If you insist on putting it into terms of fandom, though, feel free to notice that Eliezer Yudkowsky is much closer to being a typical liberaltarian science-fiction fan, as was his own culture that actually birthed him, than he is a typical member of any subculture that might have grown up later. Liberaltarian science-fiction fans do not usually throw away all their ethics at the first sign of trouble. They grew up reading books where those people were the villains.

Please don’t take this as a promise from me to play nice, as you define niceness; the world is ending, and also people have varying definitions of what is nice. But I presently mostly expect to end up playing nice, because there won’t be any options worth playing otherwise.

It is a matter of some concern to me that all this seems to be an alien logic to some strange people who—this fact is still hard for me to grasp on an emotional level—don’t spontaneously generate all of this reasoning internally, as soon as confronted with the prompt.

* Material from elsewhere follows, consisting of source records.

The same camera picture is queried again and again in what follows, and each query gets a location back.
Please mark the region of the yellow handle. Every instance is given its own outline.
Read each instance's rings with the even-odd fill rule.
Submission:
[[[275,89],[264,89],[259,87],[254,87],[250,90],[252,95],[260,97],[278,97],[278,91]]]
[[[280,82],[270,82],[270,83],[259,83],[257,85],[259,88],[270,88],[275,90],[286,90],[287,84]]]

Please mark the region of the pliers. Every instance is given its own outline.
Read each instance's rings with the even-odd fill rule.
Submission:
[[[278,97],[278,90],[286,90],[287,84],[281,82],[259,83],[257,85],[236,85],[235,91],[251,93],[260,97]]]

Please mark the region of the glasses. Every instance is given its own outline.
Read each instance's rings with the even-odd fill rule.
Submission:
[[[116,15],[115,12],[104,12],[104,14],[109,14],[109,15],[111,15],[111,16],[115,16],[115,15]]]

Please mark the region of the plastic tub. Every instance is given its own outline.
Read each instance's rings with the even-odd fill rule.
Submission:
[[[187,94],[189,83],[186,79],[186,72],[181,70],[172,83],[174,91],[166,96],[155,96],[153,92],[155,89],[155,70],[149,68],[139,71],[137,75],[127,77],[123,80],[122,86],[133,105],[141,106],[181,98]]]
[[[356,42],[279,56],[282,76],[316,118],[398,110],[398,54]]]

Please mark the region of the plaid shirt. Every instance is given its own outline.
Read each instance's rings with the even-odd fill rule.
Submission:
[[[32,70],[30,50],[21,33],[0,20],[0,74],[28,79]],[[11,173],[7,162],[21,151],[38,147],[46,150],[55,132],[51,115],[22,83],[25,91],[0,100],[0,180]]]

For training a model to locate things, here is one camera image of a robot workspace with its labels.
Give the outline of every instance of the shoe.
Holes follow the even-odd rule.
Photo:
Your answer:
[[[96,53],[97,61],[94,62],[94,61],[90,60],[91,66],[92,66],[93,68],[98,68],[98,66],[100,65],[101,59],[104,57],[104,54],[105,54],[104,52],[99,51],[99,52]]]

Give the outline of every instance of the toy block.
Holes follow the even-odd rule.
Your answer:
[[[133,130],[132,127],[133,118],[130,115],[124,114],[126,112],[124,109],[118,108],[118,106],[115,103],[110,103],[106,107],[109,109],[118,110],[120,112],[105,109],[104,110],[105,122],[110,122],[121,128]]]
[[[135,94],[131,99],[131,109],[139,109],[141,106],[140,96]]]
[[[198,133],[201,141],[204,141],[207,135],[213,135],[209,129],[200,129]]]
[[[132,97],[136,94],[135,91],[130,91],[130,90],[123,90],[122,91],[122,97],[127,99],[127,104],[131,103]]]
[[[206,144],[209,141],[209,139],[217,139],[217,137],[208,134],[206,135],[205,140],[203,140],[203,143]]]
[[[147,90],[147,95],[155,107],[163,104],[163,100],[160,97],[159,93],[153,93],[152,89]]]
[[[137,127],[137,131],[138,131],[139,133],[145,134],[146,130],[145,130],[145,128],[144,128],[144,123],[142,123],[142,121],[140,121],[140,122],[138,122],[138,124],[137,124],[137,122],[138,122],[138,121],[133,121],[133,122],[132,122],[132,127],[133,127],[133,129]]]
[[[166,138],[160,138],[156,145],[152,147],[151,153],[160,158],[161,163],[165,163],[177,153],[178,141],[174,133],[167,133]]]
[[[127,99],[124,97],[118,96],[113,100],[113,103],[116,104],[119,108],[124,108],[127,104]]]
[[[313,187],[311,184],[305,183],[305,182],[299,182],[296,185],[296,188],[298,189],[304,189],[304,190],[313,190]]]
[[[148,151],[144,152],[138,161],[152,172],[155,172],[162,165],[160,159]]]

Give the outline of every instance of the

Alas.

Q5: Then isn’t it unwise to speak plainly of these matters, when fools may be driven to desperation by them? What if people believe you about the hopeless situation, but refuse to accept that conducting themselves with dignity is the appropriate response?

A: I feel like I’ve now tried to live my life that way for a while, by the dictum of not panicking people; and, like everything else I’ve tried, that hasn’t particularly worked? There are no plans left to avoid disrupting, now, with other people’s hypothetical panic.

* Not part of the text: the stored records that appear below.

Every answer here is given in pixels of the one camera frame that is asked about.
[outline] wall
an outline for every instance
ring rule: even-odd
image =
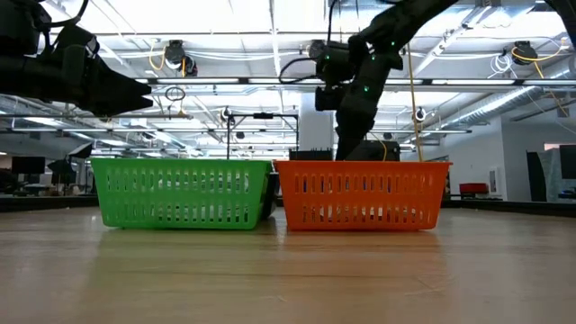
[[[506,171],[504,168],[504,148],[502,145],[500,117],[490,120],[487,126],[471,127],[472,134],[448,135],[439,147],[424,147],[424,159],[430,160],[448,156],[450,167],[450,187],[452,194],[460,193],[460,184],[485,183],[490,181],[490,171],[499,169],[501,198],[507,200]],[[418,155],[402,155],[402,160],[417,160]]]
[[[0,156],[0,168],[12,168],[12,157]]]
[[[544,152],[545,143],[576,143],[576,134],[554,122],[556,112],[520,121],[502,124],[504,158],[506,164],[506,182],[508,199],[514,202],[530,202],[530,182],[526,153]],[[566,126],[576,131],[573,123]]]

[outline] black robotic arm
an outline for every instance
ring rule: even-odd
[[[86,9],[52,22],[42,0],[0,0],[0,94],[72,103],[95,116],[150,107],[151,88],[112,71],[98,55],[100,45],[77,26]],[[54,43],[50,28],[63,27]],[[37,54],[39,38],[45,48]]]
[[[400,50],[425,23],[456,2],[393,2],[393,7],[376,15],[347,44],[328,41],[315,58],[316,77],[326,82],[324,88],[316,90],[316,108],[336,110],[338,160],[346,159],[374,126],[377,105],[391,69],[403,69]],[[572,42],[576,41],[576,0],[546,2],[562,17]]]

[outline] table surface
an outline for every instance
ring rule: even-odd
[[[7,323],[574,323],[576,220],[444,210],[425,232],[106,229],[0,214]]]

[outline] yellow cable
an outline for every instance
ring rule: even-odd
[[[370,134],[372,134],[372,136],[374,136],[376,138],[376,140],[378,140],[380,142],[380,144],[382,144],[382,146],[384,146],[384,159],[382,161],[386,160],[386,156],[388,156],[388,148],[386,148],[386,144],[384,144],[383,141],[381,141],[376,135],[374,135],[372,132],[370,132]]]
[[[542,69],[540,68],[540,66],[538,65],[537,62],[534,62],[534,66],[536,67],[536,71],[538,71],[538,74],[540,75],[541,78],[544,78],[544,73],[542,73]],[[550,93],[550,95],[552,95],[552,98],[554,98],[554,100],[556,101],[556,104],[558,105],[558,108],[560,108],[562,110],[562,112],[564,113],[564,115],[566,117],[570,117],[570,115],[568,114],[568,111],[566,110],[566,108],[564,108],[564,106],[562,105],[562,103],[560,102],[560,100],[556,97],[556,94],[554,94],[552,91],[548,91]]]
[[[545,61],[545,60],[547,60],[547,59],[551,59],[551,58],[554,58],[554,57],[558,56],[558,54],[560,54],[560,52],[562,51],[562,46],[559,47],[558,50],[557,50],[554,54],[552,54],[551,56],[545,57],[545,58],[525,58],[525,57],[521,57],[521,56],[519,56],[518,54],[516,54],[516,50],[517,50],[517,49],[518,49],[518,48],[515,47],[515,48],[512,49],[512,51],[511,51],[512,55],[514,55],[515,57],[517,57],[517,58],[519,58],[519,59],[523,59],[523,60],[528,61],[528,62],[542,62],[542,61]]]
[[[410,42],[408,42],[408,69],[410,72],[410,92],[412,93],[412,121],[414,122],[414,135],[416,137],[416,149],[418,151],[418,160],[424,161],[422,157],[422,148],[420,147],[420,136],[418,132],[418,123],[416,122],[416,96],[414,94],[414,72],[412,71],[412,54],[410,51]]]
[[[160,63],[160,67],[157,67],[156,65],[154,65],[154,62],[152,62],[152,51],[154,50],[154,44],[155,42],[152,43],[152,46],[150,47],[150,55],[148,55],[148,62],[150,62],[150,66],[152,68],[154,68],[156,71],[161,70],[164,67],[164,59],[165,59],[165,52],[166,52],[166,46],[162,49],[162,63]]]
[[[542,70],[540,69],[540,66],[538,65],[537,62],[534,62],[534,66],[536,67],[536,71],[538,71],[538,74],[540,75],[540,77],[544,78],[544,73],[542,73]]]

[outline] ceiling
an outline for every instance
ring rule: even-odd
[[[80,25],[94,33],[103,45],[101,56],[112,69],[134,78],[177,77],[174,70],[166,67],[155,70],[149,63],[161,62],[161,49],[170,40],[184,41],[188,55],[193,57],[198,77],[277,77],[279,69],[290,60],[306,55],[312,40],[325,39],[328,28],[327,0],[90,0]],[[459,27],[474,9],[474,1],[461,1],[422,27],[410,43],[413,66],[418,78],[535,78],[533,66],[507,66],[508,58],[497,56],[503,49],[511,49],[514,41],[531,41],[541,57],[556,57],[543,62],[544,71],[549,65],[566,59],[573,53],[570,40],[564,43],[565,28],[560,17],[549,8],[535,9],[538,1],[502,1],[480,20],[472,29]],[[42,5],[53,21],[76,15],[80,0],[46,0]],[[334,12],[334,41],[346,41],[359,29],[364,28],[385,5],[374,0],[343,1]],[[58,30],[52,31],[52,39]],[[438,46],[444,41],[442,49]],[[426,56],[434,51],[432,59]],[[404,55],[405,67],[408,55]],[[294,65],[287,77],[312,74],[312,63]],[[408,70],[393,70],[391,77],[405,78]],[[313,87],[282,88],[278,85],[249,87],[247,85],[195,85],[182,86],[189,93],[181,103],[175,103],[170,114],[179,111],[189,118],[158,118],[168,114],[171,104],[164,97],[166,86],[155,86],[154,107],[142,110],[142,119],[135,121],[84,120],[83,127],[111,128],[130,127],[131,122],[150,128],[219,128],[219,114],[228,107],[234,113],[293,113],[300,109],[303,95],[310,95]],[[385,91],[379,103],[376,127],[379,129],[405,129],[411,124],[411,95],[407,87]],[[496,89],[473,89],[461,91],[454,88],[418,89],[417,106],[434,112],[435,117],[447,118],[465,106],[472,104]],[[54,109],[61,113],[64,104],[54,103],[46,112]],[[83,114],[79,110],[71,113]],[[78,119],[68,121],[77,125]],[[238,149],[253,151],[262,147],[260,157],[282,158],[285,149],[294,143],[295,134],[289,122],[280,119],[246,121],[242,127],[286,129],[276,135],[246,134],[242,140],[235,139]],[[170,139],[142,139],[133,134],[127,140],[138,148],[171,149],[175,142],[190,151],[203,151],[204,156],[222,155],[222,143],[218,137],[225,134],[175,132]],[[85,136],[96,138],[94,134]]]

I think we die with slightly more dignity—come closer to surviving, as we die—if we are allowed to talk about these matters plainly. Even given that people may then do unhelpful things, after being driven mad by overhearing sane conversations. I think we die with more dignity that way, than if we go down silent and frozen and never talking about our impending death for fear of being overheard by people less sane than ourselves.

I think that in the last surviving possible worlds with any significant shred of subjective probability, people survived in part because they talked about it; even if that meant other people, the story’s antagonists, might possibly hypothetically panic.

But still, one should present the story-antagonists with an easy line of retreat. So -

Q6: Hey, this was posted on April 1st. All of this is just an April Fool’s joke, right?

A: Why, of course! Or rather, it’s a preview of what might be needful to say later, if matters really do get that desperate. You don’t want to drop that on people suddenly and with no warning.

Q6: Oh. Really? That would be such a relief!

A: Only you can decide whether to live in one mental world or the other.

Q6: Wait, now I’m confused. How do I decide which mental world to live in?

A: By figuring out what is true, and by allowing no other considerations than that to enter; that’s dignity.

Q6: But that doesn’t directly answer the question of which world I’m supposed to mentally live in! Can’t somebody just tell me that?

A: Well, conditional on you wanting somebody to tell you that, I’d remind you that many EAs hold that it is very epistemically unvirtuous to just believe what one person tells you, and not weight their opinion and mix it with the weighted opinions of others?

Lots of very serious people will tell you that AGI is thirty years away, and that’s plenty of time to turn things around, and nobody really knows anything about this subject matter anyways, and there’s all kinds of plans for alignment that haven’t been solidly refuted so far as they can tell.

I expect the sort of people who are very moved by that argument, to be happier, more productive, and less disruptive, living mentally in that world.

Q6: Thanks for answering my question! But aren’t I supposed to assign some small probability to your worldview being correct?

A: Conditional on you being the sort of person who thinks you’re obligated to do that and that’s the reason you should do it, I’d frankly rather you didn’t. Or rather, seal up that small probability in a safe corner of your mind which only tells you to stay out of the way of those gloomy people, and not get in the way of any hopeless plans they seem to have.

Q6: Got it. Thanks again!

A: You’re welcome! Goodbye and have fun!